Demonstrators associated with the Occupy Wall Street movement face off with police Friday in the streets of New York City's financial district.

Wall Street protesters avoided a showdown Friday that could have forced them from their Manhattan camp, but they still face the same question that would have confronted them if they had been evicted: Where do they go from here?

The Occupy Wall Street movement has been more successful than even its own organizers would have predicted when they began nearly a month ago. The New York City protest has shown staying power, garnered considerable media attention and inspired satellite protests in more than 100 cities nationwide.

Movements don't write legislation. They force open a line of questions that makes it possible for people to imagine new policies. That's always the first step.

Demonstrators have been criticized, largely by conservative politicians and pundits, for questioning institutions — mainly the financial industry and the very wealthy — that loom large in American society. Even sympathetic observers wonder whether the protesters can convert their message of unhappiness about income inequality into policies that actually lead to change.

"The first step of these things is to mobilize community and energy, but at some point that energy and strong feelings have to be focused on what you can actually do to change what it is they don't like," says Robert Thompson, a professor of popular culture at Syracuse University.

Eventually, the protesters will have to build alliances with politicians and institutional forces that, in these early days, they have sometimes spurned. But it's premature to expect them to have a clear agenda at this point, say scholars who have studied past protest movements.

"What starts these movements is a list of grievances," says Rosemary Feurer, a historian at Northern Illinois University. "You don't start with a list of goals, but with a sense of what's wrong."

First, Define The Problem

That's what happened in the past, Feurer says. The populist movements of the 19th century and the early union movement began in a similar fashion: An encampment of people came together, found they shared a sense of dissatisfaction with the status quo and worked to change it.

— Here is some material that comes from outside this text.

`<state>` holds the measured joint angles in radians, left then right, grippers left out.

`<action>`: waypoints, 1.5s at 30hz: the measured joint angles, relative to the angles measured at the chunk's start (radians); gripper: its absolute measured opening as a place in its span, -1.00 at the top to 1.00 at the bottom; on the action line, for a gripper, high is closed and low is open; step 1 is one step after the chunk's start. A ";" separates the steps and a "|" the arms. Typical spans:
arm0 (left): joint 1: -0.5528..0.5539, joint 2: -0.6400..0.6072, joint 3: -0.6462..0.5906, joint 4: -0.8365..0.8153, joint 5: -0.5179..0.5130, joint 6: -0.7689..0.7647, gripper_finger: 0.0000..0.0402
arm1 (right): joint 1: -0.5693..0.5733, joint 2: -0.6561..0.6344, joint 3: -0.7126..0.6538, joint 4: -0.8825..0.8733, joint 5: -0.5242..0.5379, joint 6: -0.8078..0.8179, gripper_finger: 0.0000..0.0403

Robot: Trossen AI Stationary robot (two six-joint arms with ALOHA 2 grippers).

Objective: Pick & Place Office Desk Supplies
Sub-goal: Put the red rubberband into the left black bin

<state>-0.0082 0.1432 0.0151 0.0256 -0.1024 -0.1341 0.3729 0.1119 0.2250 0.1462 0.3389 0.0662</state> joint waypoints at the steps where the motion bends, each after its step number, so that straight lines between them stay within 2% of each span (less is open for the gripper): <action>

Figuring out how best to express those complaints — and what action to take — always takes time.

"The practical matter here is that where there will be actual, let's say, specific policy requests we'll be working toward, those have to come out of a discussion of the group that is organic and consensus-driven," says Ed Needham, a media spokesman for Occupy Wall Street.

"We're doing our best to define who we are at the moment," he says. "Once we are able to do that, we can do things on the policy front."

Protesting, Not Legislating

If the Wall Street and other Occupy protests are going to lead to real change, activists will have to adopt both an "outside" and an "inside" strategy, says Michael Kazin, a historian at Georgetown University.

They need to keep pushing from outside the normal political channels, but they also have to learn how to work inside those channels, whether by helping create new institutions with a clear agenda that reflects their goals or, more likely, by working hand-in-glove with existing institutions.

It may take awhile to articulate an actual five-point plan that leads to, say, a greater distribution of wealth. And if history is any guide, such a plan may not come out of the protest movement directly, but from politicians responding to it.

"The concrete success, the actual reforms or changes in the system that result from something like this, don't come from the protest movements themselves," says Ruy Teixeira, a senior fellow with the Center for American Progress, a liberal think tank in Washington, D.C.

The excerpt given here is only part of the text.